From Fort Cumberland, the troops were faced with 110 miles of uninhabited wilderness, a march over steep, rocky mountains and nearly impassible morasses. The 450 colonial militiamen under Lieutenant Colonel Washington literally carved a road through this wilderness to transport the half-ton cannon Braddock had insisted on taking. Nowhere along the march did the expected Indian allies or additional colonists appear. On June 18th, about 1,200 handpicked men were finally chosen to continue the expedition; the rest were left behind.
On July 9th, while the expedition was less than ten miles from Fort Duquesne, they were suddenly attacked by about 900 French and Indians. Caught by surprise, weighed down with equipment and supplies, the tightly packed regiments of British soldiers caught fire from three sides before they were able to go on the defensive. Huddled into a twelve-foot path, shut in by a forest resounding with Indian war cries and filled with hidden enemies, the British regulars became terrified and refused to charge. The colonial troops, familiar with this type of warfare, tried to invade the woods and fight Indian fashion, but Braddock drove them back into the ranks where they fell in scores. Both George Washington and a British officer again begged the general to release the troops, but Braddock still refused.
Meanwhile the ammunition had begun to fail, much of the equipment and supplies were destroyed, and most of the officers had been shot down. When Braddock himself was finally felled by a bullet, discipline among the troops broke down completely, and Washington led them in a retreat back to Fort Cumberland. “We have been beaten,” reported the young commander, “most shamefully beaten by a handful of men.” In this so-called Battle of the Wilderness, the still only 22-year old Virginian had received his second painful defeat. This time not even the presence of British regulars and commanders such as Braddock and Brigadier General Thomas Gage had made any difference. The future of British America was beginning to look more hopeless all the time.
More bad news came in from Fort Niagara. Shirley’s campaign had been abandoned when Admiral Boscawen, whose fleet was an essential part of the operation, had allowed a French fleet to slip through the blockade. Niagara had thus received strong reinforcements of regulars, against whom the colonial militia stood little chance. William Johnson’s New England troops and Indian allies had meanwhile constructed Fort William Henry on Lake George, and had even defeated a French force under Baron von Dieskau, but that was where the expedition had come to a halt.

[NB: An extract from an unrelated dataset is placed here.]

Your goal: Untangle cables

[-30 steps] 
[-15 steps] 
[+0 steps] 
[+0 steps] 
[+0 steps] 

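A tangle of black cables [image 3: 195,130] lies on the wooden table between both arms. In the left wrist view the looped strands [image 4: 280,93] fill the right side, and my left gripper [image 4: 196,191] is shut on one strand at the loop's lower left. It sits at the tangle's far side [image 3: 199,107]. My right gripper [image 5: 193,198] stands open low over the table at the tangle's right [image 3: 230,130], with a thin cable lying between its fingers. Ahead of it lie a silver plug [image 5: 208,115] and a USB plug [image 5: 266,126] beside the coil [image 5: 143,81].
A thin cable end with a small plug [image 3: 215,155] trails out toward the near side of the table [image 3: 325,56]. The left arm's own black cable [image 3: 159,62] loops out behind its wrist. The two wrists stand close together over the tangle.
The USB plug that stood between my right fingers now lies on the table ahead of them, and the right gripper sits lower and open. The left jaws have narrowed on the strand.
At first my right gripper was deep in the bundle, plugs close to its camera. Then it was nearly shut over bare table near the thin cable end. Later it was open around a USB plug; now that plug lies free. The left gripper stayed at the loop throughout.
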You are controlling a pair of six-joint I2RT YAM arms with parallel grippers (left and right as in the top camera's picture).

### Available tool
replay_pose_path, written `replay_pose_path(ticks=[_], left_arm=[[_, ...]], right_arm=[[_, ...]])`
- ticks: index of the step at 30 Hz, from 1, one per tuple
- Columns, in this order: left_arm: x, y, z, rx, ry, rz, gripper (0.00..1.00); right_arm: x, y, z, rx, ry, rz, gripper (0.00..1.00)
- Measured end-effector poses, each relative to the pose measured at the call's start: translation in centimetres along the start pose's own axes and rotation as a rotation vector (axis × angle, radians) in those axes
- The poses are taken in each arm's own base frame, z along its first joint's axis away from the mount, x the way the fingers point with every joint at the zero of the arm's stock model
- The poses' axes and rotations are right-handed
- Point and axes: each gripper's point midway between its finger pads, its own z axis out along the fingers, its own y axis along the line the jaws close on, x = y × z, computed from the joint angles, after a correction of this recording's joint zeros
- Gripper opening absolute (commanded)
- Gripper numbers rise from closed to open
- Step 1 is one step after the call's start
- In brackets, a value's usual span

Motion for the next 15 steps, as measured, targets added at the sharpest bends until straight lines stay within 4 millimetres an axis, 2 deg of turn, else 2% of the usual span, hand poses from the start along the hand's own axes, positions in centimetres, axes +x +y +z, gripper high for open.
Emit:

While fighting had thus began between the colonies in America, the tangled politics of Europe were about to expand these hostilities into a major war between the mother countries. Empress Maria Theresia of Austria, still seeking to recover Silesia from Prussia, had meanwhile managed to secure the allegiance of both Russia and France. When the fighting broke out in North America, George II of England and his ancestral Hanover quickly negotiated a treaty with Frederick II of Prussia. Thus both England and France had suddenly switched allies; when Frederick II invaded Saxony in 1756 and began what became known as the Seven Years War, it was France, Austria, Russia, Sweden, and Saxony on one side, and Prussia, Great Britain and Hanover on the other.